Primero España y luego el partido

La brecha entre cultura y sociedad está como siempre; lo que ha crecido de veras es la indiferencia política hacia los problemas culturales en el sentido más amplio

Jordi Gracia
Librería Calders, en el pasaje homónimo de Barcelona.
Librería Calders, en el pasaje homónimo de Barcelona.CARLES RIBAS

Hace mucho tiempo que la cultura no es noticia en los programas políticos. Tampoco es parte de la munición de los partidos en su pelea parlamentaria ni electoral. Quizá sea buena noticia, o quizá es síntoma de un descrédito cultural interiorizado y masivo que empieza por los propios profesionales. El vengativo 21% del IVA está asumido como despropósito (y un día u otro se rebajará en algunos puntos) y la multitud de chistes sobre el Marca y Rajoy parecen haber agotado la inventiva programática de los partidos en estas áreas.

Es verdad que nadie sabe ya exactamente de qué áreas hablamos y qué designa eso de cultura. Nada tienen que ver las dificultades de financiación de las industrias culturales con la supervivencia de las librerías tradicionales o la piratería a destajo; nada tiene que ver la suicida reducción de presupuestos para investigación con la ausencia flagrante de novedades en las bibliotecas públicas por falta de dinero para comprarlas.
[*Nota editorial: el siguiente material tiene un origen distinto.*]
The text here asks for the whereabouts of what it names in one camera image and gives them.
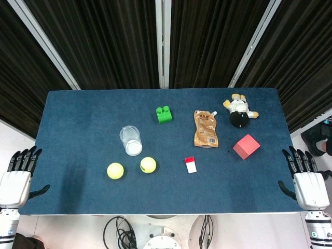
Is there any black and white plush toy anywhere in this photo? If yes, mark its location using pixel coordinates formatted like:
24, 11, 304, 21
223, 93, 260, 129

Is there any black equipment on floor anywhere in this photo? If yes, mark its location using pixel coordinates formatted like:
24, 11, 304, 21
300, 121, 332, 157

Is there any clear plastic ball tube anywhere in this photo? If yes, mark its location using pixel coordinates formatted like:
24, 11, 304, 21
119, 125, 143, 157

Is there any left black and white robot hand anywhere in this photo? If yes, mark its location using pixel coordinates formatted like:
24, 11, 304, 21
0, 145, 51, 210

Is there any white partition post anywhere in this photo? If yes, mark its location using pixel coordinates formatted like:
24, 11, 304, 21
228, 0, 282, 89
7, 0, 81, 90
155, 0, 172, 89

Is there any black cable bundle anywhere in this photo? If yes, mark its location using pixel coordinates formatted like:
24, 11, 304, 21
103, 215, 142, 249
198, 215, 216, 249

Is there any green toy building block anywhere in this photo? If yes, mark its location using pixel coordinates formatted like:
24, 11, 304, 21
155, 105, 174, 125

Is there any brown spouted food pouch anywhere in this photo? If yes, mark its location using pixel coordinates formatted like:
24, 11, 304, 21
193, 109, 220, 148

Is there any dark pleated partition panel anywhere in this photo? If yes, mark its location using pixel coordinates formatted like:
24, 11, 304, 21
24, 0, 160, 90
234, 0, 332, 134
168, 0, 272, 89
0, 0, 72, 140

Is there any blue table cloth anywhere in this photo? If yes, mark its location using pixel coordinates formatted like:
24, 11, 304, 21
19, 89, 309, 216

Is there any small red and white box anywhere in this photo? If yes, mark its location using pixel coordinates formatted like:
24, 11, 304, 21
184, 156, 197, 174

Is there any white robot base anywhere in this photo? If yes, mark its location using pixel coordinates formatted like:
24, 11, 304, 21
129, 214, 205, 249

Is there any red cube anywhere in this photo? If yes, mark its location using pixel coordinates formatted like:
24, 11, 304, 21
232, 134, 261, 160

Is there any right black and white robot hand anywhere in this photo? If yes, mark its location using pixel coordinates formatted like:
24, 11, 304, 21
278, 145, 330, 211

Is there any yellow tennis ball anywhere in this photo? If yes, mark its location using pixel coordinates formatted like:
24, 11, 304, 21
106, 162, 125, 181
140, 156, 157, 174

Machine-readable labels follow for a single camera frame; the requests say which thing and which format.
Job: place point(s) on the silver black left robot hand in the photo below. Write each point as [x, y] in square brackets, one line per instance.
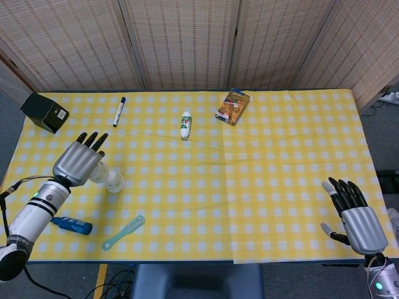
[76, 162]

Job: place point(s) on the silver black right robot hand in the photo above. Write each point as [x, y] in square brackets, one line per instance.
[361, 227]

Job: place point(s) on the clear plastic cup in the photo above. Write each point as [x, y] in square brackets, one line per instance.
[99, 173]

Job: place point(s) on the white floral paper cup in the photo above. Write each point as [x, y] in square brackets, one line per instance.
[116, 182]

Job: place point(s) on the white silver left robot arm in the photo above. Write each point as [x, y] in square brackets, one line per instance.
[34, 215]

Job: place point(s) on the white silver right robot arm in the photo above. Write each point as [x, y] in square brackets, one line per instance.
[383, 277]

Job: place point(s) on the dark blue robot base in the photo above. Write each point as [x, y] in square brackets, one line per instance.
[196, 281]

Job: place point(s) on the grey sneaker shoe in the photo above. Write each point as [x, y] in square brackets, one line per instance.
[394, 224]

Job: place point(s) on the black floor stand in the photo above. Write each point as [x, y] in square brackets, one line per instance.
[389, 182]

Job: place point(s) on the black cardboard box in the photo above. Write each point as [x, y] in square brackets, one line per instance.
[43, 112]

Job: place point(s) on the blue plastic bottle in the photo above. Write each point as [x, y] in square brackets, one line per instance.
[73, 225]

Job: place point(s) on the white blue-capped marker pen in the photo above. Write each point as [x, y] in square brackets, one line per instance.
[119, 112]

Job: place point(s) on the teal plastic brush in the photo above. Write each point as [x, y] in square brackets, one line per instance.
[124, 232]

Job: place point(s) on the white green-label bottle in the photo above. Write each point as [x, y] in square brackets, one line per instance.
[186, 124]

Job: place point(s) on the white power strip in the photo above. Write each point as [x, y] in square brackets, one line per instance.
[391, 97]

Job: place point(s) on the yellow white checked tablecloth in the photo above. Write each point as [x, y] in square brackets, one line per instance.
[218, 193]

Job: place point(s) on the woven folding screen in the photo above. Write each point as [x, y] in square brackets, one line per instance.
[187, 40]

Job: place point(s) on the orange blue card box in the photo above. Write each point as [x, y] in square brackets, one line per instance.
[232, 106]

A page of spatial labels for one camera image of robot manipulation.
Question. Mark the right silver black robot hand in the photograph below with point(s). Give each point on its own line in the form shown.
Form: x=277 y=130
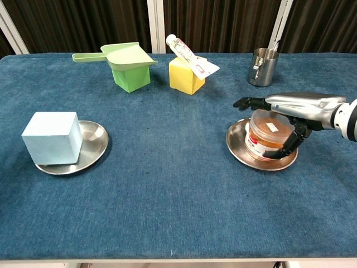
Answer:
x=304 y=107

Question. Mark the clear jar with orange contents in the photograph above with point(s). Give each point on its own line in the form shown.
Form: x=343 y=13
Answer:
x=262 y=139

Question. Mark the light blue foam cube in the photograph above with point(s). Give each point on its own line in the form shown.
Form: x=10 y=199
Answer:
x=50 y=139

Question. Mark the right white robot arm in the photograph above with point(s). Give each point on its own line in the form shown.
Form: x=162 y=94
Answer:
x=348 y=120

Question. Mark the stainless steel cup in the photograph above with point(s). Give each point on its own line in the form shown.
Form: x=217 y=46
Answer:
x=262 y=69

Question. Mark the round steel plate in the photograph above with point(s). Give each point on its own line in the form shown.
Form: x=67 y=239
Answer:
x=235 y=139
x=93 y=139

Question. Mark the dark pleated curtain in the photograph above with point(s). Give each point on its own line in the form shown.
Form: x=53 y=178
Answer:
x=220 y=25
x=4 y=46
x=323 y=25
x=83 y=22

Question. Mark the yellow foam cube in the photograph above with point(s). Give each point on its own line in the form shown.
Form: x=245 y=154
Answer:
x=181 y=78

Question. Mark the white toothpaste tube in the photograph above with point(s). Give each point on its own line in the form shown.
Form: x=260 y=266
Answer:
x=184 y=53

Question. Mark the blue velvet tablecloth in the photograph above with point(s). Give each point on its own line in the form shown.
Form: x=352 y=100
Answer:
x=173 y=181

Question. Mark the green foam cube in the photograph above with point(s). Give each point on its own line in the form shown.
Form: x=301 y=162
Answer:
x=129 y=79

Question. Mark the green plastic dustpan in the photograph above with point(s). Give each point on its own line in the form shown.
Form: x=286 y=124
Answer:
x=125 y=57

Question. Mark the white frame post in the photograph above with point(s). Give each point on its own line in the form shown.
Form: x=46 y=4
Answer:
x=280 y=25
x=156 y=25
x=11 y=30
Pero sean o no culturales, los cuatro o cinco síntomas reclaman un debate público y hasta un discurso trabado para explicar por qué está bien que sigan así las cosas o por qué es nefasta esa precarización objetiva de algunos motores culturales.
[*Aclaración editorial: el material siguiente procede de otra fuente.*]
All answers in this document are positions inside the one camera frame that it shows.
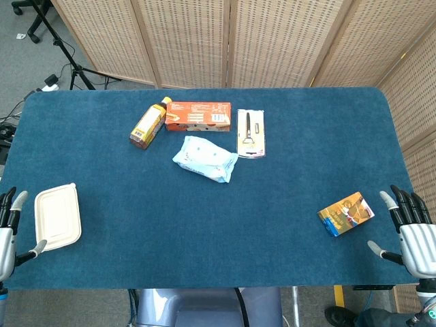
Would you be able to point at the grey blue robot torso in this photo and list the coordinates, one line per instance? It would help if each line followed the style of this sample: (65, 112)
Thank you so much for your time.
(190, 310)

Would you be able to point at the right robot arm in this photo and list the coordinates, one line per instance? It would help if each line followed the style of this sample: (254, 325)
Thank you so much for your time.
(425, 296)

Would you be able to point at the light blue wet wipes pack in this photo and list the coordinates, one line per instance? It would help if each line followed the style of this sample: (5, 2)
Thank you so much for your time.
(204, 160)

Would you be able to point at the white paper scrap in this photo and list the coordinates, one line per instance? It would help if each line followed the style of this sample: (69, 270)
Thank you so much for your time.
(20, 35)

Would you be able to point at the dark trouser leg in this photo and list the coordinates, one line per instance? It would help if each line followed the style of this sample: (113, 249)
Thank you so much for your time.
(381, 320)

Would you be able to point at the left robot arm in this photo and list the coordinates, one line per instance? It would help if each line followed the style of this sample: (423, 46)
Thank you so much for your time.
(2, 294)

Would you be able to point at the small yellow and blue box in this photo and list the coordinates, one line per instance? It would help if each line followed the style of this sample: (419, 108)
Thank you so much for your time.
(345, 214)

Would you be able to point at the woven folding screen panel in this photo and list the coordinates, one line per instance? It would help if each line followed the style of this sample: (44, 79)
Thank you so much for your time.
(109, 37)
(279, 41)
(368, 41)
(187, 41)
(415, 95)

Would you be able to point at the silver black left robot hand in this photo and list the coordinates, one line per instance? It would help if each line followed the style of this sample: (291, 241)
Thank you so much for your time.
(6, 245)

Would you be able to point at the yellow table leg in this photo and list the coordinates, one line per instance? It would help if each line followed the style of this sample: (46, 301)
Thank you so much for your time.
(338, 295)

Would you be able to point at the razor in blister pack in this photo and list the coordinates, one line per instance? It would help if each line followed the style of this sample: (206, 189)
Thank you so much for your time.
(251, 136)

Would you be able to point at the blue carpet table cover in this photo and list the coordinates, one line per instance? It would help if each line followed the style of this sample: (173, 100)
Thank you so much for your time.
(204, 231)

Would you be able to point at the white lidded food container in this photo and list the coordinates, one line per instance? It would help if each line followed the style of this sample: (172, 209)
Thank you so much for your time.
(58, 218)

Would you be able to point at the black power adapter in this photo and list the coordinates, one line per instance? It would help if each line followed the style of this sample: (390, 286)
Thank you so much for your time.
(51, 80)

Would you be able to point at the white power strip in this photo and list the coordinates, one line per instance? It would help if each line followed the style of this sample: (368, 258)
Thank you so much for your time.
(47, 88)

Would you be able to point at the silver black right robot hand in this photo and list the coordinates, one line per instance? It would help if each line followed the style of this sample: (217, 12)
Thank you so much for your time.
(419, 245)

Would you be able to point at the silver metal table leg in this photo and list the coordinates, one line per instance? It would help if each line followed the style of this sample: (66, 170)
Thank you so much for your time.
(295, 306)

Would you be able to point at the black office chair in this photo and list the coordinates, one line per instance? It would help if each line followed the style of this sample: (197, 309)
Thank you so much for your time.
(34, 25)

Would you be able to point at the black shoe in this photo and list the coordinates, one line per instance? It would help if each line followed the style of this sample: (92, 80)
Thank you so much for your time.
(337, 316)

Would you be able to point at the long orange carton box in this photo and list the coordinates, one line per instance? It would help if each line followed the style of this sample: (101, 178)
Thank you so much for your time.
(197, 117)

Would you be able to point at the black tripod stand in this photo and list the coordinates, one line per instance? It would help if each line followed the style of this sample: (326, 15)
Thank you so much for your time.
(75, 68)

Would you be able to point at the yellow labelled drink bottle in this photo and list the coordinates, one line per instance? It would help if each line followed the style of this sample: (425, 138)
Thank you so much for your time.
(148, 124)
Algunos piensan que se trata solo de problemas sectoriales poco relevantes y nada acuciantes para las elevadas carencias de la sociedad de hoy. Que los chavales apenas traten de filosofía y literatura hoy en los institutos tampoco ha de ser tan, tan alarmante: puede ser una grandísima noticia esa omisión porque así las descubrirán a las dos por sí solos. Pero también puede ser otro síntoma más, y ya van muchos, de una pasividad política que ha abandonado esos temas por escaso impacto mediático o por su nula rentabilidad electoral. El no demasiado imaginativo despliegue de actividades en relación con Cervantes podría ser el séptimo u octavo síntoma (en Cataluña no hay ni síntoma porque no se ha hecho nada).

La brecha entre cultura y sociedad quizá está como siempre; lo que parece haber crecido de veras es la indiferencia política hacia los problemas culturales en el sentido más amplio. Los más aprensivos lo dicen con un deje cínico fuerte y convincente: la cultura no da votos sino problemas, la universidad a menudo es díscola y poco agradecida, los usuarios de las bibliotecas no molestan porque no protestan (o no se les oye protestar) y los estudiantes no suelen pedir más madera curricular y, además, suelen ignorar las condiciones de trabajo de muchos de sus profesores.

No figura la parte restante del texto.